I have just started working on a quadratic filter to be applied to a 16 bits/channel image.
Currently, all I am interested in is to apply the filter definition without resorting to svd or fft.

I successively launch my kernel 3 times; one for each channel.

I am not using shared memory, just global and locals.

When I set the filter dimension (the size of the square around the pixel in question, whose values are used in the computation) beyond a certain value, first launch (for red channel) does not give any errors but does not return anything either. The other two launches (green and blue) give the “the launch timed out and was terminated” error.

Is there a built-in watchdog timer mechanism in cuda that is preventing proper execution and completion of my first launch ?

Suggestions are welcome and appreciated.


Its actually a watchdog defined by windows which should be 5 seconds.

Your kernel probably has an infinite loop in it (or its very very complex and in that case you should break it into

a few kernels) - probably has an infinite loop though :)

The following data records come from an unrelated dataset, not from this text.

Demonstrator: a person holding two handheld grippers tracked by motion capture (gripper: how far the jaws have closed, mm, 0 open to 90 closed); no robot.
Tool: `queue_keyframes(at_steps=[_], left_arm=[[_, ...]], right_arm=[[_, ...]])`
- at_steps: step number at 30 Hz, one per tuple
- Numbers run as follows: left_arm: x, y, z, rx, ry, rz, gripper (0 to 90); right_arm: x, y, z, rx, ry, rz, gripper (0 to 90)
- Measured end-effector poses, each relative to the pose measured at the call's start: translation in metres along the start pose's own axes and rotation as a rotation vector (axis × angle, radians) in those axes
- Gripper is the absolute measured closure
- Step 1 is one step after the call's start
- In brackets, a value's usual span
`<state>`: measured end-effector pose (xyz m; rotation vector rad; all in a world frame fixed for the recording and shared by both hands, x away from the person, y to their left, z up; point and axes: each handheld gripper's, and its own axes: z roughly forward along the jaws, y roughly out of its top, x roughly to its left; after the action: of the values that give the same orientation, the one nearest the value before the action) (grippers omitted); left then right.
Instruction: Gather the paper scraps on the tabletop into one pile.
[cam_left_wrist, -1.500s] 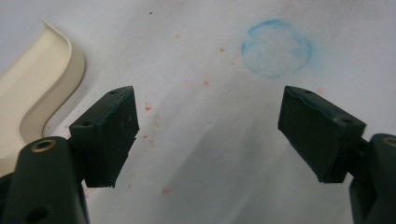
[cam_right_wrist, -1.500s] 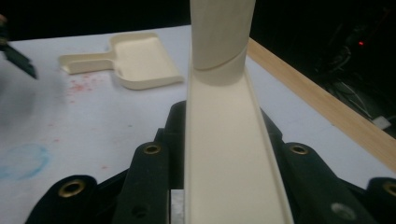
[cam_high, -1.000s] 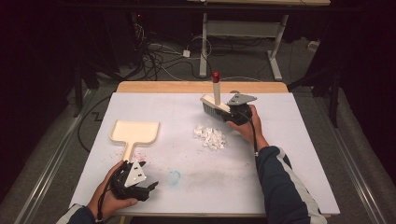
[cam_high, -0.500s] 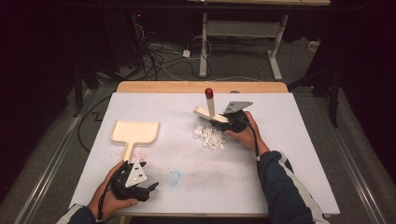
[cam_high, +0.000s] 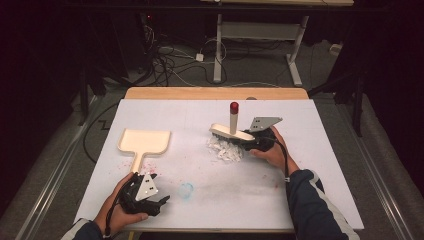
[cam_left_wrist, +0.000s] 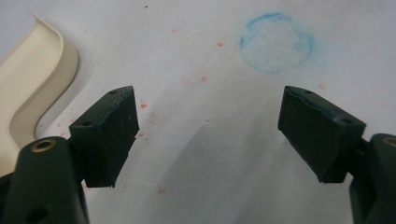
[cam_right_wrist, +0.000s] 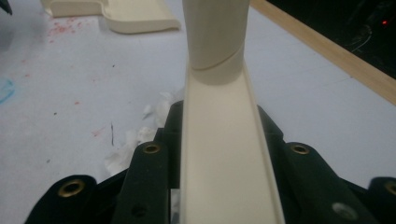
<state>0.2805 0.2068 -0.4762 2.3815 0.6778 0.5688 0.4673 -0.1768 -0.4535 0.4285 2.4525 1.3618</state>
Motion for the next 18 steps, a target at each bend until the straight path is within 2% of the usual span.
queue_keyframes(at_steps=[4, 8, 13, 15, 18], left_arm=[[0.0, 0.0, 0.0, 0.001, 0.005, -0.001, 19.7], [-0.001, 0.0, 0.0, 0.003, 0.008, 0.005, 19.7], [0.0, 0.0, -0.001, -0.002, 0.009, -0.001, 19.7], [0.0, 0.0, -0.001, -0.001, 0.009, 0.0, 19.7], [0.0, 0.0, -0.002, 0.001, 0.011, 0.006, 19.8]], right_arm=[[0.0, 0.002, -0.008, -0.034, -0.079, 0.02, 67.6], [0.001, 0.003, -0.014, -0.037, -0.159, 0.03, 67.6], [0.003, 0.005, -0.022, -0.073, -0.185, 0.047, 67.6], [0.005, 0.008, -0.024, -0.082, -0.214, 0.051, 67.7], [0.009, 0.012, -0.029, -0.09, -0.231, 0.05, 67.7]])
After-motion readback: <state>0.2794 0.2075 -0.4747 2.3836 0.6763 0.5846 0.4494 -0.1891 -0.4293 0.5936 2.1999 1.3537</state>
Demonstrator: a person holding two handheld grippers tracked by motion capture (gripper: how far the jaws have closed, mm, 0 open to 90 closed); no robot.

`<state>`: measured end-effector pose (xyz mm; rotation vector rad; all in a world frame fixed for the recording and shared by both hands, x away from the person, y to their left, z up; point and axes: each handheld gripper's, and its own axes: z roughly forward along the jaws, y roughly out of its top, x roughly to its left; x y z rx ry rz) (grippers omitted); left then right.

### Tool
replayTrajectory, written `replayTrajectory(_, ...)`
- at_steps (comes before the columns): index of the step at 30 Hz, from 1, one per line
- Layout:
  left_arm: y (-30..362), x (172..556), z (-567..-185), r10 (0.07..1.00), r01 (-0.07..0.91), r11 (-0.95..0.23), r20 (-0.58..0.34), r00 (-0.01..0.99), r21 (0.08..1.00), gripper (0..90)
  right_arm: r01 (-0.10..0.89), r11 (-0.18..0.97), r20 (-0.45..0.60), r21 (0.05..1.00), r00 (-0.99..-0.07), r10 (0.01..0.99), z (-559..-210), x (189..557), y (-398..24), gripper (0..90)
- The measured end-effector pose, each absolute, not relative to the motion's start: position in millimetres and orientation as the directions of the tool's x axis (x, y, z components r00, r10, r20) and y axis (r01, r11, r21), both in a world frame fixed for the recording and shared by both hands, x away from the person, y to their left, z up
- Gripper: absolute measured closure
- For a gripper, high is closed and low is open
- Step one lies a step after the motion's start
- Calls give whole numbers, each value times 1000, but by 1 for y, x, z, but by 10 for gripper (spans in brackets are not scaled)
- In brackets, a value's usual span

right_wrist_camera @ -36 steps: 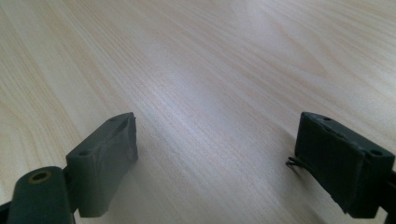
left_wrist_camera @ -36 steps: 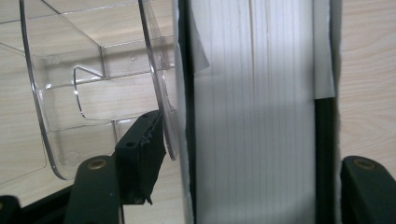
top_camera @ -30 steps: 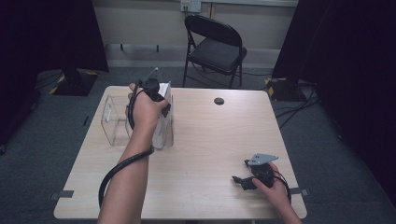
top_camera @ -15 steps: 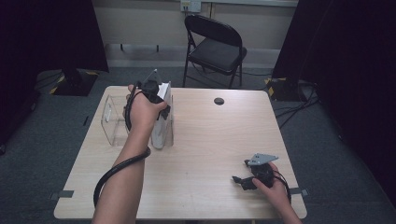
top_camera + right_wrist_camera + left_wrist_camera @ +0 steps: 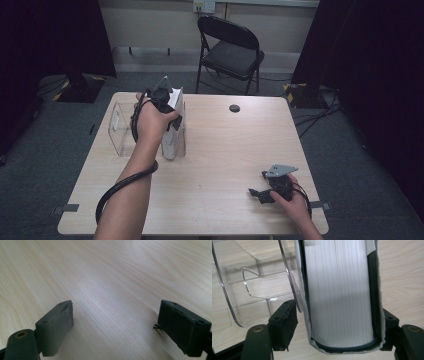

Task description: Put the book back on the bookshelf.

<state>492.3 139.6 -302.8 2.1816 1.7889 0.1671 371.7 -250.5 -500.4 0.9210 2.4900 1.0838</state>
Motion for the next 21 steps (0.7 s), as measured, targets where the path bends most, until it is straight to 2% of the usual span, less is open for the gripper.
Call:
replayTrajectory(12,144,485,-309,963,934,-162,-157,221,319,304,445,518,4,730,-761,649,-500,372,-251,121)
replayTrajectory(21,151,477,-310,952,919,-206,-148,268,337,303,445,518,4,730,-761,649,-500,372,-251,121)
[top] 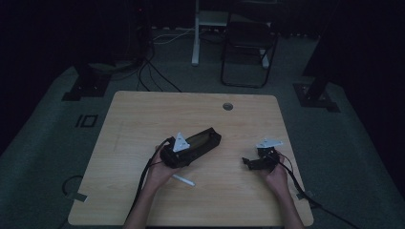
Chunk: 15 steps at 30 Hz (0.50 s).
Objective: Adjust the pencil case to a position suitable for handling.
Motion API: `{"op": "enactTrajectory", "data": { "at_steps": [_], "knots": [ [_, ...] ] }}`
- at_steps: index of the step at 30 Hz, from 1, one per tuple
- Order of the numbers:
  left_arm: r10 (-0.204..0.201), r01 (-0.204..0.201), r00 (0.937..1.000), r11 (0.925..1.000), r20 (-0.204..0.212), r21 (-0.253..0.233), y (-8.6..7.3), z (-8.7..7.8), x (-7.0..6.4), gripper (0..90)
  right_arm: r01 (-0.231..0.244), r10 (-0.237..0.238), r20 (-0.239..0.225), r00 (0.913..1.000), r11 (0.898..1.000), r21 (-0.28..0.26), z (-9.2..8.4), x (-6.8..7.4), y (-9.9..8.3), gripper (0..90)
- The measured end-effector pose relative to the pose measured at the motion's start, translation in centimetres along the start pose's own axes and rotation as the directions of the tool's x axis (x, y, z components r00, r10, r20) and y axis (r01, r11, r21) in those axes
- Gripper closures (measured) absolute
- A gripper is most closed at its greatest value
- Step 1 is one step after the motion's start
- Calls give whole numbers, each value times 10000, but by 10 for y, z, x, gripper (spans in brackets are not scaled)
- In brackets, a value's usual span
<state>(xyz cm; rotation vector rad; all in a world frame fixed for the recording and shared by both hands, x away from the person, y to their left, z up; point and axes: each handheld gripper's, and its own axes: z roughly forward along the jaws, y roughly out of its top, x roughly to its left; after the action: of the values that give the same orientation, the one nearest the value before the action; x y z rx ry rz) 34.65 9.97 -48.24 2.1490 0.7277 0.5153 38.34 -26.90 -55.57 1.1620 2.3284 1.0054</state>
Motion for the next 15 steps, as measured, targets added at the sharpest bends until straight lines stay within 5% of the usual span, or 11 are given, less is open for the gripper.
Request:
{"op": "enactTrajectory", "data": {
  "at_steps": [10, 15],
  "knots": [
    [-808, 782, 9919, 9965, -983, -308, -34, -36, 3, 429, -2, 2, 0, 10000, 10000, 0, 0, 0, 0, 107],
    [-1009, 1017, 9848, 9948, -1415, -12, -46, -37, 8, 392, -5, 5, 0, 10000, 10000, 0, 0, 0, 0, 107]
  ]
}}
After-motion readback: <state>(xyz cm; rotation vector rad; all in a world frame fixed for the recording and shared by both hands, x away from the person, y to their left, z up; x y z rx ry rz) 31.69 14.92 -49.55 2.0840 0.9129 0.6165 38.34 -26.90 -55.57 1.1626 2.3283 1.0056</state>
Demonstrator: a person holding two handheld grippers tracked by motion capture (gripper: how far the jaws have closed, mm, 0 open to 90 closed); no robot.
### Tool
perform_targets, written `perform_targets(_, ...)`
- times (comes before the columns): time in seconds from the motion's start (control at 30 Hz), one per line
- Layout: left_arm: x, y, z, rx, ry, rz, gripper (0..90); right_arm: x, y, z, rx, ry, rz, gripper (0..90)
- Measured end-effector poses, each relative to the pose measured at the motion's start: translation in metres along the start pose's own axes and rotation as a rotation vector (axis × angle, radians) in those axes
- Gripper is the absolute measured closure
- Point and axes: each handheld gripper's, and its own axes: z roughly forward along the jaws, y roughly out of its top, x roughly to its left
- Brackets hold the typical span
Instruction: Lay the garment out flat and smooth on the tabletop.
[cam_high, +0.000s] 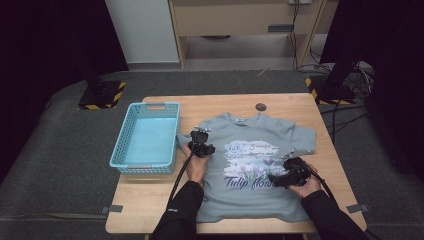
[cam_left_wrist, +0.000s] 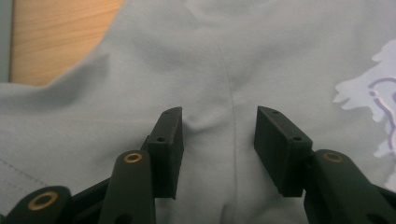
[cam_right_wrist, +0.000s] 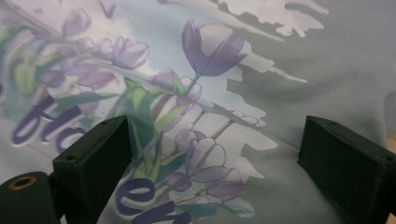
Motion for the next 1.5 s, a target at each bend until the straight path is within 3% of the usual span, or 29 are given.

As for the watch-dog just search the forum you’ll see a lot of references about this.


It cannot be an infinite loop:
a- The same code with the same data set runs properly in emu-debug, very slowly of course.
b- The same code with a smaller data set runs properly on the GPU.
It must be hitting the 5 second limit, then.


Thats not correct - imagine if you have a loop in the kernel and the loop iteration count is calculated in your

kernel. In emu-debug, the calculation might be correct but when you run in release the value turns out

to be garbage or very large.

In general the fact that a code runs perfectly with emulation doesnt mean it runs properly in release on the GPU.

Smaller data sets might work fine because you’re not going out of bounds reading/writing garbage values

affecting the kernel time.

Maybe you can post the kernel code, or try to pin-point the problem yourself by commenting portions of your

code till you find the offending code.

hope that helps.


Ran the kernel as <<<1,1>>> with an, otherwise offending, filter dimension (i.e. applied the filter to pixel 0 only).
The loops in the code are controlled by a function argument, the filter dimension (or tap), not derived from blockIdx or threadIdx values.
cutxxxx() reported execution time was less than 0.065 ms.
I am now suspecting a severe case of serialization.